▸ Requirement
Two lines mark the range in the entries below: the one holding "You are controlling" and the one holding "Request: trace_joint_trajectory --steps". Set down those two and all lines between them, exactly.

#### Dataset records ####

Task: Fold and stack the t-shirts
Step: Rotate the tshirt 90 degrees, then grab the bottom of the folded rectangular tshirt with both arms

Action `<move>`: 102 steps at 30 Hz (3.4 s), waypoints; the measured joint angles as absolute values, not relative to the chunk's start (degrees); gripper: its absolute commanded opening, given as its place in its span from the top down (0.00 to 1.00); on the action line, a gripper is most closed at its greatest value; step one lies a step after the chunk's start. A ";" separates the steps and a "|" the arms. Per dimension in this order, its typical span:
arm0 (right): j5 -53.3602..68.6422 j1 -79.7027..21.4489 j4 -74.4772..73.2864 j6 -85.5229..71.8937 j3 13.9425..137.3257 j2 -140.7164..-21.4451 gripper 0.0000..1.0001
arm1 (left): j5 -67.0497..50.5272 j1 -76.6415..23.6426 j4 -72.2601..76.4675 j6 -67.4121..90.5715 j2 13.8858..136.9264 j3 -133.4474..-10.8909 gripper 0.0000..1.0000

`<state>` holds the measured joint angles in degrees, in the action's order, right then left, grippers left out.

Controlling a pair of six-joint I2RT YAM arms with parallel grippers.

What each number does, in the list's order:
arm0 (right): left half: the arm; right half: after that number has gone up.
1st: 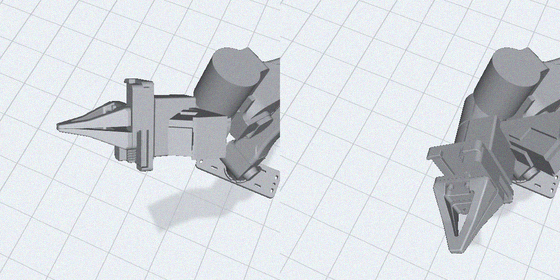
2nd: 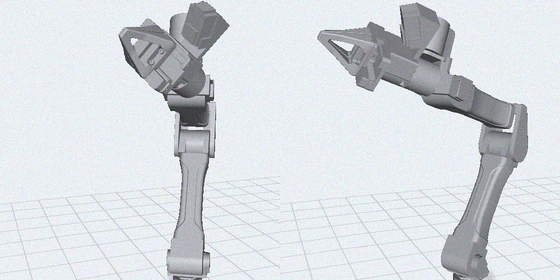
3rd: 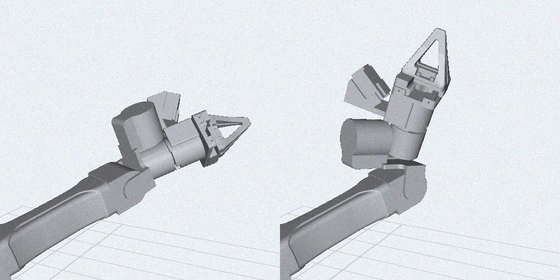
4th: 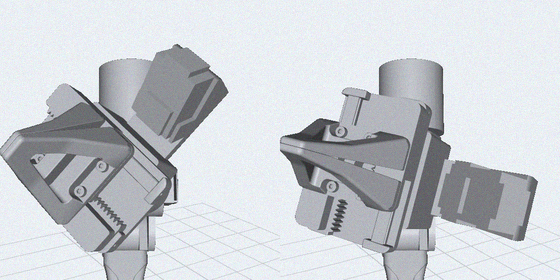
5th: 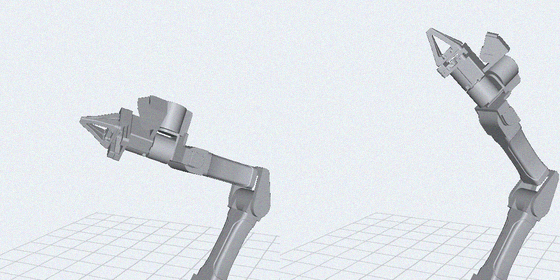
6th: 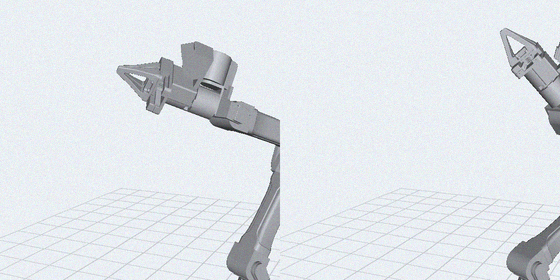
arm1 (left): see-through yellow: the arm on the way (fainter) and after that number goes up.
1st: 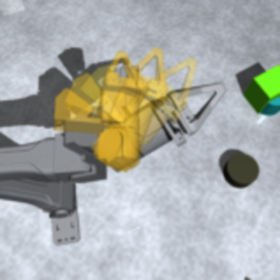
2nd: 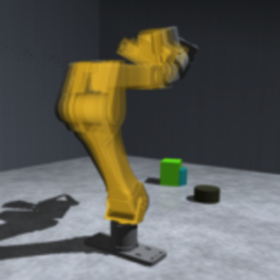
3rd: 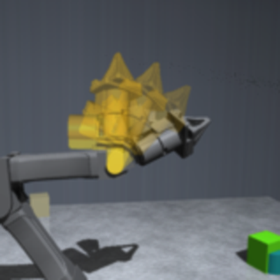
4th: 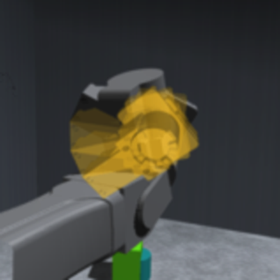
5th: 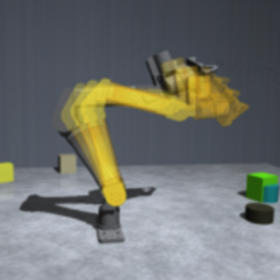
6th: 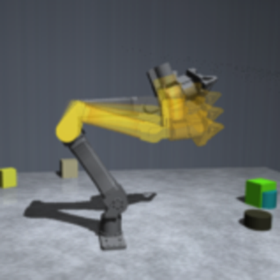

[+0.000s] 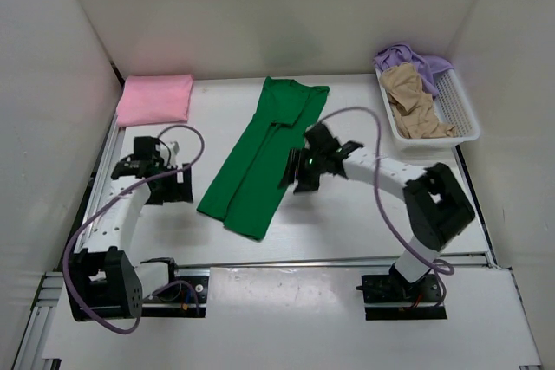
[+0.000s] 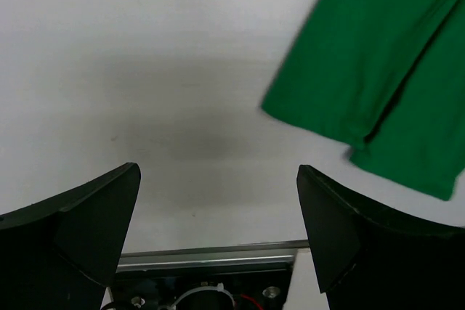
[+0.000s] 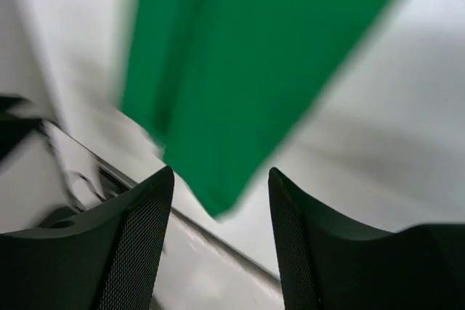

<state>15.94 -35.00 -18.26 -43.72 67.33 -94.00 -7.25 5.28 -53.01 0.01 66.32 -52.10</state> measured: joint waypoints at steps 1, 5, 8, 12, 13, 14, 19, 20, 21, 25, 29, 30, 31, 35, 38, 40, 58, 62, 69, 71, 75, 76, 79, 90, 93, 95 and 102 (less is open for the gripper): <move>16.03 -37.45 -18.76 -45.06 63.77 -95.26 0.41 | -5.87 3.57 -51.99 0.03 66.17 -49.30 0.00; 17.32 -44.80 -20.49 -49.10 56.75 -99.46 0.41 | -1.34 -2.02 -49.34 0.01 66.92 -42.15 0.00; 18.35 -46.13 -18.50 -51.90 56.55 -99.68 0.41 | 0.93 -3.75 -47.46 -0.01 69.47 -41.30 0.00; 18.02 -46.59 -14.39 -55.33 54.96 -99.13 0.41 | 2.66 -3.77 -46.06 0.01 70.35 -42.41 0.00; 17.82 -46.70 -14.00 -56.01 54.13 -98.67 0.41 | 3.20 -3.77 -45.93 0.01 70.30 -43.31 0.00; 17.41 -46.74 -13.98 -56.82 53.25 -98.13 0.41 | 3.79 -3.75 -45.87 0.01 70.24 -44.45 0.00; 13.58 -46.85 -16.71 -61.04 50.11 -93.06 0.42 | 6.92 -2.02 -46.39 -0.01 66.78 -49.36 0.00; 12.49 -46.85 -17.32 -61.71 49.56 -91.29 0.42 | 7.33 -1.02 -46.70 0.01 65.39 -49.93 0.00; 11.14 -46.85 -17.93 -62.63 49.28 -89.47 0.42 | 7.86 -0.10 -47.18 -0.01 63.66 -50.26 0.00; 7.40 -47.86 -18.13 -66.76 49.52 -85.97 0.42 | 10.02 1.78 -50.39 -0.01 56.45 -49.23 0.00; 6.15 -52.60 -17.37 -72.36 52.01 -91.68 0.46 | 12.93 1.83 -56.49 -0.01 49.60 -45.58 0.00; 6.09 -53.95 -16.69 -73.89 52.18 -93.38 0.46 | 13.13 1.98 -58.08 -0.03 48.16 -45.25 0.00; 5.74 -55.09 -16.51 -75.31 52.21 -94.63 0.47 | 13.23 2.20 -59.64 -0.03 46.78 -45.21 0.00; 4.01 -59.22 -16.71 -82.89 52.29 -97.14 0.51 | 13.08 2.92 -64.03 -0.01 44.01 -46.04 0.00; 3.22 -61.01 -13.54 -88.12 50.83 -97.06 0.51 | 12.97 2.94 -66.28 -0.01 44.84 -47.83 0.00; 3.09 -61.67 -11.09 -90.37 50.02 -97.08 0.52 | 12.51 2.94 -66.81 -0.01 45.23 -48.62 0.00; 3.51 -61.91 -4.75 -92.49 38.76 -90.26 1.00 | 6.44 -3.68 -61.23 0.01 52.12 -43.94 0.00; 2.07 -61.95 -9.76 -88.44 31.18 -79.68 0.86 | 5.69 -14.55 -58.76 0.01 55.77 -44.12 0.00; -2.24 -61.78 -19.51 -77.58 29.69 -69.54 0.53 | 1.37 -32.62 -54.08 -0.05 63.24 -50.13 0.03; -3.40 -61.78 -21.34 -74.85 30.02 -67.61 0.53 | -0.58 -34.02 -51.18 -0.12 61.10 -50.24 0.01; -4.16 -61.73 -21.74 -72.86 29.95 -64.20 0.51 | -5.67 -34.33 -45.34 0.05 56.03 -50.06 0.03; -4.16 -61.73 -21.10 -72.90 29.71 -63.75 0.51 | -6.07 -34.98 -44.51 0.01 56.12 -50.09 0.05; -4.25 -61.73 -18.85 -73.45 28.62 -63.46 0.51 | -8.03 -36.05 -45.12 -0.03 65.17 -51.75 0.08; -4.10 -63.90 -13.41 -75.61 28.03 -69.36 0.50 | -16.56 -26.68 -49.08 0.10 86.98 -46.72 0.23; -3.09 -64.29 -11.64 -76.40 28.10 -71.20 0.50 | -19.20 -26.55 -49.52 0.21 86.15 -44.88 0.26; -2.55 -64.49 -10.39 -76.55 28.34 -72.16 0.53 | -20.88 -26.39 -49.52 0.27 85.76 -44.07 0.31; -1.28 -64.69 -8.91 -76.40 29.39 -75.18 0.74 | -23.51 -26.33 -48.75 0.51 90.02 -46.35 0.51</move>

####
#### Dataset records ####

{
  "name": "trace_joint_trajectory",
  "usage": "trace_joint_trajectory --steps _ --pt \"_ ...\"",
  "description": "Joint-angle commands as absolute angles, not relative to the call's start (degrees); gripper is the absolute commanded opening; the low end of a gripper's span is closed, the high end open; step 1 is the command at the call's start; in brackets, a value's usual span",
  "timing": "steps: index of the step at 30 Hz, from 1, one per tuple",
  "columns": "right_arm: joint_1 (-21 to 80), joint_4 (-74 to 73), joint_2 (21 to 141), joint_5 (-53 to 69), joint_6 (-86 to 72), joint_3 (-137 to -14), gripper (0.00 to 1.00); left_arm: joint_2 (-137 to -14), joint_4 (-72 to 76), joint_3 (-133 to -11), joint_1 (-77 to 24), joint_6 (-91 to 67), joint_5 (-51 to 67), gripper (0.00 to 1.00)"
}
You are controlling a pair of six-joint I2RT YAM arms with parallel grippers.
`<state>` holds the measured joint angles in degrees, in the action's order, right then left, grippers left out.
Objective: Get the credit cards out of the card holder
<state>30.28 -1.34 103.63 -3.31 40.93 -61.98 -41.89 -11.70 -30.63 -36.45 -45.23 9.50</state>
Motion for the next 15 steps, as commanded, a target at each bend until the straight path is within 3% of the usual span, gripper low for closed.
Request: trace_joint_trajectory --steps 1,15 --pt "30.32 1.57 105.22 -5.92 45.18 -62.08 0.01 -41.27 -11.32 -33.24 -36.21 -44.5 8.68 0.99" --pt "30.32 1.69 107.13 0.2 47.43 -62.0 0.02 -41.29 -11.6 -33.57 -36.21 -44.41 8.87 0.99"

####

▸ Completed task
You are controlling a pair of six-joint I2RT YAM arms with parallel grippers.
`<state>` holds the measured joint angles in degrees, in the action's order, right then left, grippers left out.
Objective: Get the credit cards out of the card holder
<state>30.28 -1.34 103.63 -3.31 40.93 -61.98 -41.89 -11.70 -30.63 -36.45 -45.23 9.50</state>
Motion for the next 15 steps, as commanded, a target at each bend until the straight path is within 3% of the usual span, gripper low for closed.
Request: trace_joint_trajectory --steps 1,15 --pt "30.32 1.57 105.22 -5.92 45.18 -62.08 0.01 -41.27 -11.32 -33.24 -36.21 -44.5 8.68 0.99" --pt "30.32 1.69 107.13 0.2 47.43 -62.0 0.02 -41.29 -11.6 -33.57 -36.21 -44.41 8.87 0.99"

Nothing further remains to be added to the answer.